March 14, 2011, 2:59 p.m. EDT
By Claudia Assis, MarketWatch
SAN FRANCISCO (MarketWatch) — Gold futures settled modestly up on Monday, buoyed by fresh doubts about the global recovery in light of destruction in Japan and ongoing concerns about euro-zone sovereign debt and unrest in the Middle East and North Africa.
Gold for April delivery (GCJ11 1,426, +4.60, +0.32%) added $3.10, or 0.2%, to settle at $1,424.90 an ounce on the Comex division of the New York Mercantile Exchange.
“The bottom line is, people look at gold as money” anytime unrest or natural disasters hit, said Michael K. Smith, president of T & K Futures and Options Inc. in Florida.
Given the European sovereign debt crisis, geopolitical instability in oil producing nations, and continuing concerns about the global economy, Japan’s quake “could not have come at a worse time both for the indebted Japanese economy and the global economy,” added analysts at GoldCore in a note to clients Monday.
The Japanese started their search-and-rescue operations over the weekend only to find out there was nothing much left to rescue after Friday’s quake.
Fears that the nuclear reactors, damaged by the quake, are at risk of a meltdown added to the country’s woes. Read about Japanese shares.
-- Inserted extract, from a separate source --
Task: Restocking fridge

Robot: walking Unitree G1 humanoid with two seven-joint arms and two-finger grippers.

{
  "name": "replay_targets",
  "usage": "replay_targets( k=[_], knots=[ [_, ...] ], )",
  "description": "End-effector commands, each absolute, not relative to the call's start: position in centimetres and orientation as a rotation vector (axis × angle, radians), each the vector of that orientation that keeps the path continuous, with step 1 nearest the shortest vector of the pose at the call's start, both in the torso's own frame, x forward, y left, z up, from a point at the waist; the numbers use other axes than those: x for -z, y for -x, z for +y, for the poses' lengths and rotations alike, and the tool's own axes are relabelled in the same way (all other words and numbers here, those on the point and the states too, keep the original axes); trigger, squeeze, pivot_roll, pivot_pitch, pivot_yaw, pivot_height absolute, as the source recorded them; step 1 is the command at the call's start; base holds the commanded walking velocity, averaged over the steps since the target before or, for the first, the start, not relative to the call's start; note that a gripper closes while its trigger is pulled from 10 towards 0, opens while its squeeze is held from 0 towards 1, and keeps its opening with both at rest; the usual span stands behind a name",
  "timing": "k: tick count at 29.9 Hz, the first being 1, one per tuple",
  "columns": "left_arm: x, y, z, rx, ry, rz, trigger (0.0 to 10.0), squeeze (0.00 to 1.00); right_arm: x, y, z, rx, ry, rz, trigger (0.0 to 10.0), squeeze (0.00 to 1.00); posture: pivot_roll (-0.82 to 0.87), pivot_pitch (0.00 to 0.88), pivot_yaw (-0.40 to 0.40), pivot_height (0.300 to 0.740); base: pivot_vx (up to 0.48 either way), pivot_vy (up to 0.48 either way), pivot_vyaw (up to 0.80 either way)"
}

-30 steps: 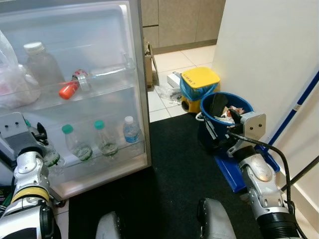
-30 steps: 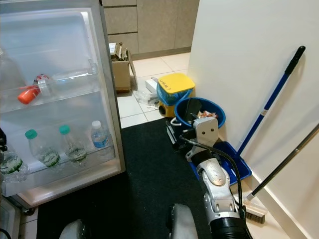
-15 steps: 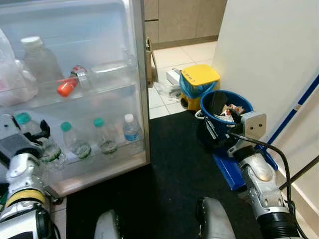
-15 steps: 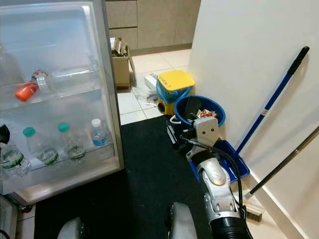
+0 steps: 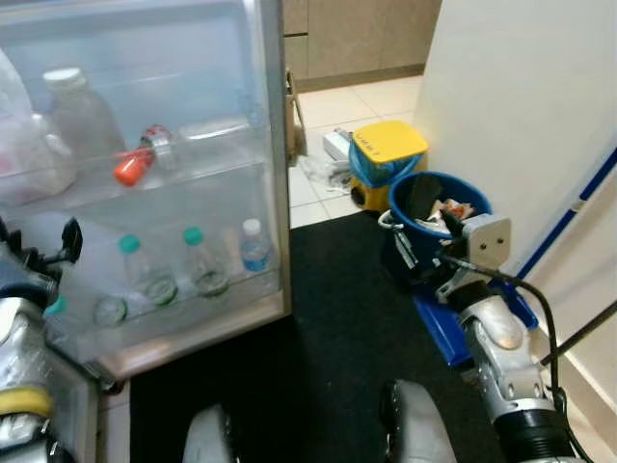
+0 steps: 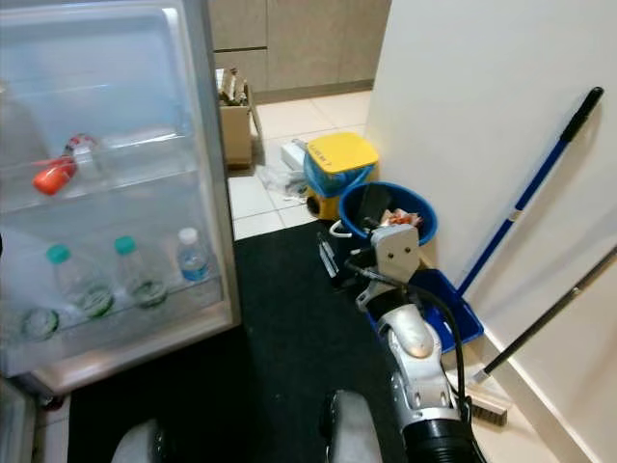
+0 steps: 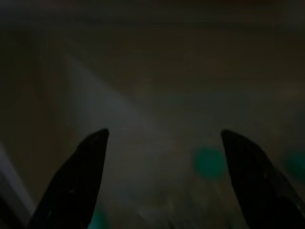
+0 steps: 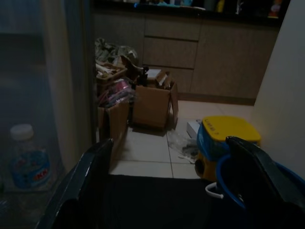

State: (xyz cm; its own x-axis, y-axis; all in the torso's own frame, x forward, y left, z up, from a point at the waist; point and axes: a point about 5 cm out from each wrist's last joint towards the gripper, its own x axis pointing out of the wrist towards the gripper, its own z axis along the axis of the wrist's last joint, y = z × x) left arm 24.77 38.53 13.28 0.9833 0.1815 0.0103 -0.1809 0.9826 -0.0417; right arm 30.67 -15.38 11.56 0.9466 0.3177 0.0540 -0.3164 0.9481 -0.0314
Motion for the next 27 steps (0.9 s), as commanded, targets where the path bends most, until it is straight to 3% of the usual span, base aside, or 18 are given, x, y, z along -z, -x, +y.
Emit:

Japan’s earthquake may have pushed out Libya from the headlines, but fighting in the North African country continued with forces loyal to the government on the offensive around Tripoli.
In Bahrain, troops from Saudi Arabia and other Persian Gulf states moved to suppress antigovernment protests, the Wall Street Journal reported. The soldiers were sent to protect the tiny island country’s oil and power facilities.
In Europe, euro zone leaders reached an agreement Saturday to boost their lending capacity to a full 500 billion euros ($694.9 billion) from slightly more than €300 billion.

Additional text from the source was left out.